About 25 students from each grade take part in various local initiatives to try and improve the Orillia community through the Students for Change program. One of those initiatives is a 'win-win' partnership with a local retirement home.
OSS students have been spending their community service time meeting via Zoom with local seniors who are living at the Atrium Retirement Residence as part of a program called Lifetime Links, an initiative created by the Atrium's director of recreation, Elizabeth Bryk.
Bryk says the relationship between local seniors and students has been "amazing."
“The kids get their 40 hours of community services and our residents are tickled pink to have an opportunity to talk with youth and share their stories, it’s a win-win,” Bryk said.
“Anything negative I’ve ever said about this generation I take back. I am so impressed with the calibre of these kids - just thoughtful and respectful, they are truly unbelievable.”
Bryk says the Zoom meetings with local youth are helping to brighten the spirits of seniors who are struggling to be living in isolation during the COVID-19 pandemic.
“It confirms to them that there is a world outside their doors. It lets these people know that they are not locked away and forgotten about here, there are still people in the community who care and appreciate them,” she said.
“One of our residents, Flo Pengilly, is 98-years-old in June, and she said to me ‘I feel like a time traveler because discovering Orillia through today’s youth feels like a whole different city, and at the end of the day we share the same town, but from different perspectives.' So they feel they are bridging the different generations.”
Bryk says after speaking to local youth, the seniors living at the Atrium feel proud of the generation for whom they paved the way.
“After talking to these kids, the residents are still saying Orillia has a heart of gold and it’s burning in the young people. They are so relieved that there are still good young people living in their town, and they haven’t all left for the big city,” she said.
Chloe Bard, co-president, and co-founder of Students for Change, says the program is important for students and the community.
“We wanted to make sure that everyone has a chance to do something for their community during this difficult time,” said the 17-year-old.
Bard says meeting with residents of the Atrium has been an eye-opening experience for students.

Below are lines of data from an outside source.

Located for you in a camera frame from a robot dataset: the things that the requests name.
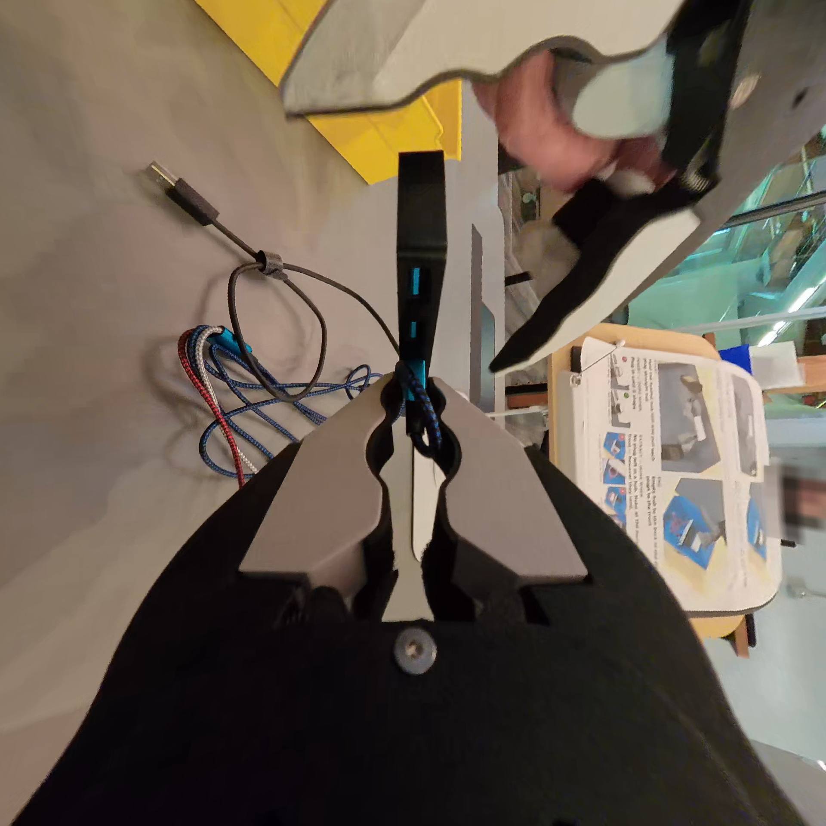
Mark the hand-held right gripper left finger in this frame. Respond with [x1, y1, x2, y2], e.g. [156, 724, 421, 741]
[237, 390, 406, 620]

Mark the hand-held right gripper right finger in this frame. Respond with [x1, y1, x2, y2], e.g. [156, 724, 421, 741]
[426, 385, 591, 620]

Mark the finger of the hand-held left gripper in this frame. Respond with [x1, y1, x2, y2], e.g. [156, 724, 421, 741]
[280, 0, 686, 121]
[490, 193, 706, 376]

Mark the blue braided usb cable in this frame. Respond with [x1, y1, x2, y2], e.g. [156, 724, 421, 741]
[179, 323, 459, 485]

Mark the yellow plastic bin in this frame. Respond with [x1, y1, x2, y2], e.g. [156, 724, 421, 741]
[194, 0, 463, 185]

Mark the black usb hub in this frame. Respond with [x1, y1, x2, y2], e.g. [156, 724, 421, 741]
[394, 151, 450, 388]

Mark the person's left hand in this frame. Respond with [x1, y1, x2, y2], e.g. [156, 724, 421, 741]
[472, 51, 672, 194]

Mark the printed instruction sheet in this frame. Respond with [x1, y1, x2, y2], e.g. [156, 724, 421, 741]
[568, 339, 775, 578]

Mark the dark grey hub cable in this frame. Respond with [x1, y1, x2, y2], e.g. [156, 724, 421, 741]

“A lot of them have grandchildren and great-grandchildren our age, so getting to talk to these people has been really good for them because they’ve been so isolated," she said.
While the virtual meetings with seniors have been helpful for the elderly stuck in isolation, it’s also been effective for the students, Bard says.
“It’s good for members of our club and school to see how we are making a positive impact on these people,” she said.
“For me personally, I think it’s really important because I think of my great grandmother who passed a couple of years ago. I used to love listening to her talk about her life and I found it so fascinating to hear all the things she went through.”
The Grade 12 student adds she feels it’s important for her generation to learn about previous generations.
The Students for Change program was born out of what was formally known as the Me to We program.
“In the past, we’ve raised awareness for water shortages, and we’ve done a lunch program where students prepare 75 sandwiches for the children who go to school without a lunch,” explained OSS teacher Jennifer Grace.
“This year we did a food drive where we raised over 1,000 pounds of food and took it to the Sharing Place Food Centre, and students organized a toy drive for the pediatric floor at the hospital.”
Grace says the Students for Change program has been important for the development of local youth. It allows them to better understand local issues, and it gives them an opportunity to get involved and see how their actions can make a difference.
“I think it’s also important for mental health, doing something for someone else makes you feel good and makes you feel a part of the community by experiencing positive change, even if it’s just a small thing,” she said.